Un vent glacé souffle tout le jour et une pluie fine nous pénètre. Je remarque, dans cette simple besogne, la différence des mentalités ; certains, bien que taillés en hercules, travaillent pour la forme ; ils sont la plupart du temps partis, Dieu sait où. D’autres font vraiment tout ce qu’ils peuvent, tel par exemple l’ambassadeur in partibus ; et il n’est pas fort, cependant ; il est même tuberculeux ; je m’en aperçois à sa maigreur, et à la toux sèche qu’il ne peut pas retenir.
Ce travail terrible ne finit qu’à quatre heures. Je reviens tristement seule, car les hommes ont marché plus vite que moi. Le trajet est fort long ; je suis mouillée, mon costume tailleur est plein de boue, ainsi que mes mains ; je trébuche avec mes mauvaises chaussures sur le pavé boueux des rues interminables. C’est cela, l’idéal que je suis venu chercher aussi loin ? Je suis comme une mendiante. N’en pouvant plus, j’entre dans une « stolovaïa » de l’Arbat, où je demande un chocolat pour mes derniers six mille roubles ; je n’aurai même pas pour payer le petit pain qui en coûte quatre mille.
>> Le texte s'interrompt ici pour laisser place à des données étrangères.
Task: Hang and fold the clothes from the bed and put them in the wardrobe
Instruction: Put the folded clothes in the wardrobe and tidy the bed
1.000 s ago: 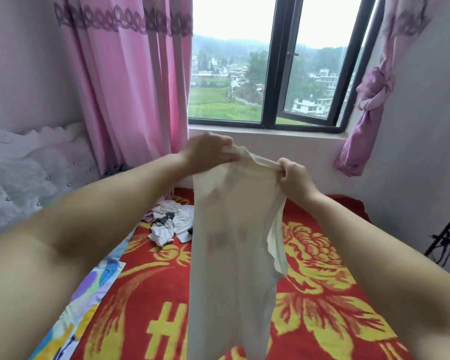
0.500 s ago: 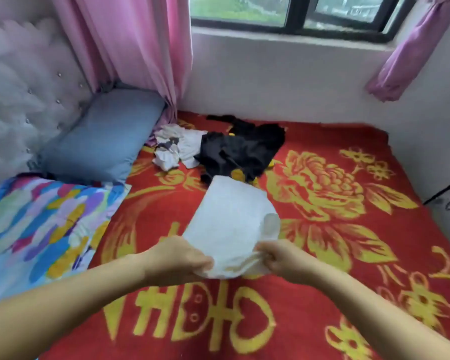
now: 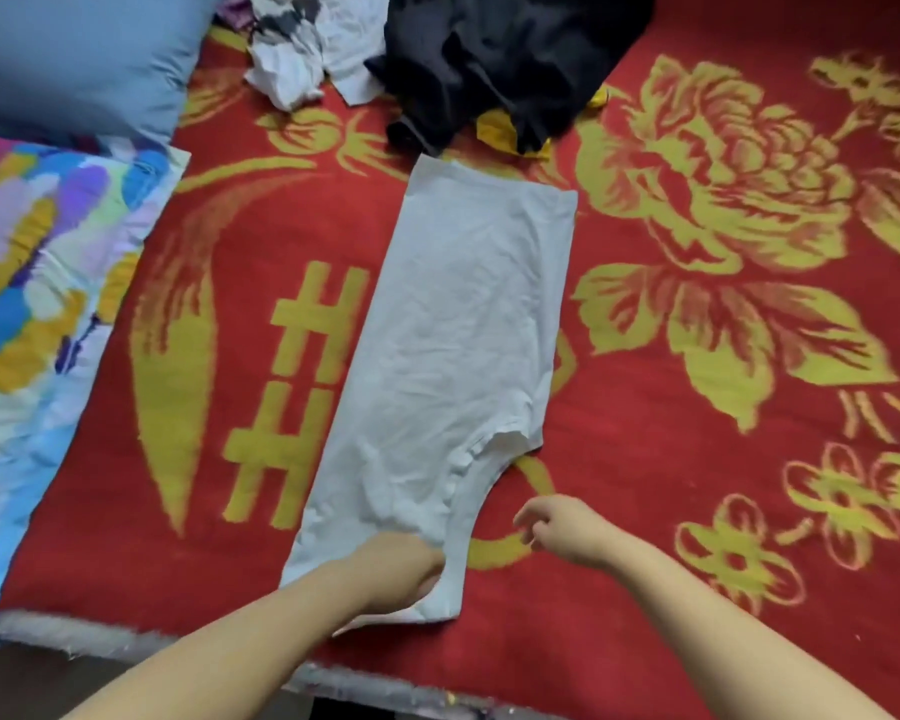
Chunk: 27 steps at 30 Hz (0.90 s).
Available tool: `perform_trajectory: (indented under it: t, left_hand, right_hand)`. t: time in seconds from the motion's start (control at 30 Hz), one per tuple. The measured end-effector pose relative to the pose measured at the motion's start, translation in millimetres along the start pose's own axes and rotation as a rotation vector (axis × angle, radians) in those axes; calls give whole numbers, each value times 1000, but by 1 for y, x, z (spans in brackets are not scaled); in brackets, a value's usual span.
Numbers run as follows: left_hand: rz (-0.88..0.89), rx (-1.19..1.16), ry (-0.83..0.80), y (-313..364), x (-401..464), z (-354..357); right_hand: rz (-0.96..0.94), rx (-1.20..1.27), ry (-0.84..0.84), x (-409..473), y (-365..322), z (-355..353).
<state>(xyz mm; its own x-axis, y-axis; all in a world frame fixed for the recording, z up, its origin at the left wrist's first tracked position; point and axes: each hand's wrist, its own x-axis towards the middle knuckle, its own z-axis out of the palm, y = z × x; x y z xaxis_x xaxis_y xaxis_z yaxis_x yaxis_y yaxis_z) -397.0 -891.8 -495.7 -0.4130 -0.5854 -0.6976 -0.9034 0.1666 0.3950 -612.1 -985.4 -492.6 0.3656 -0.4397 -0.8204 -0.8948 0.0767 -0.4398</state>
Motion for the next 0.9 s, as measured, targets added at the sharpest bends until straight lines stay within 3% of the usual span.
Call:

C’est un endroit relativement chic ; le patron me regarde d’abord de travers, mais la patronne me connaît, je suis déjà venue. Elle considère mes mains et mes vêtements boueux et me demande d’où je viens ; je le lui dis. Elle fait alors une moue de dédain ; évidemment, elle n’est pas communiste.
Le soir, au dîner, les camarades me disent que mon acte « d’indiscipline » a mis à l’envers toutes les cervelles féminines de l’hôtel. Les anarchistes, qui tiennent absolument à ce que je n’ignore rien des dessous du régime, me montrent la prostitution qui revient avec la nouvelle politique.
Elle n’avait pas disparu, ajoutent-ils ; si vous ne la voyez pas, c’est parce que vous êtes femme ; nous la voyons, nous autres hommes. On peut avoir facilement une femme pour cinquante mille roubles. Un exemple vient illustrer leurs dires ; un « délégat » au Congrès International s’est fait ces jours derniers entôler à Moscou et c’était, horreur, l’argent que le Komintern lui avait donné pour son retour !
Les anarchistes, qui ignorent les questions féministes, ne voient dans la chose que l’immoralité traditionnelle : j’ai la peine d’y voir la persistance du vieil esclavage féminin. Si la prostitution existe, c’est que, ici comme ailleurs, les hommes sont seuls les maîtres de l’argent ou de ce qui en tient lieu. Pour être bien nourries et bien habillées, les jeunes femmes qui ont de la beauté se font entretenir par les puissants du jour ; les sodkom ou maîtresses de commissaires sont un objet de scandale. On raconte à leur sujet la plaisante anecdote suivante :
Une longue queue, comme on en voit beaucoup à Moscou, stationnait devant un bureau où l’on donnait des cartes de paioc. Les gens attendaient là depuis des heures lorsqu’une jolie jeune femme de mise élégante, chaussée de magnifiques souliers jaunes à talons de 18 centimètres, passe hardiment devant la file des expectants. Elle laisse tomber sur eux un regard méprisant et pénètre d’autorité dans l’édifice. Elle en ressort bientôt, tenant sa carte à la main.
Un pope, qui stationnait là depuis longtemps s’étonne de l’injustice criante ; il demande à ses voisins comment il se fait que la dame puisse être ainsi privilégiée.
— Ce n’est pas étonnant, lui dit-on ; c’est une sodkom. Le pope n’est guère mieux renseigné, mais c’est un homme avisé et il se dit en lui-même : « S’il suffit d’être sodkom pour passer tout de suite, je vais dire que je le suis. »
Le voilà qui sort du rang, entre dans l’édifice et dit au fonctionnaire qui distribue les paiocs : « J’ai le droit d’être servi de suite, je suis « sodkom ».
L’employé, scandalisé, au lieu de faire droit à la demande du pope, appelle un agent de la tchéka et le fait conduire en prison sous l’inculpation de sodomie.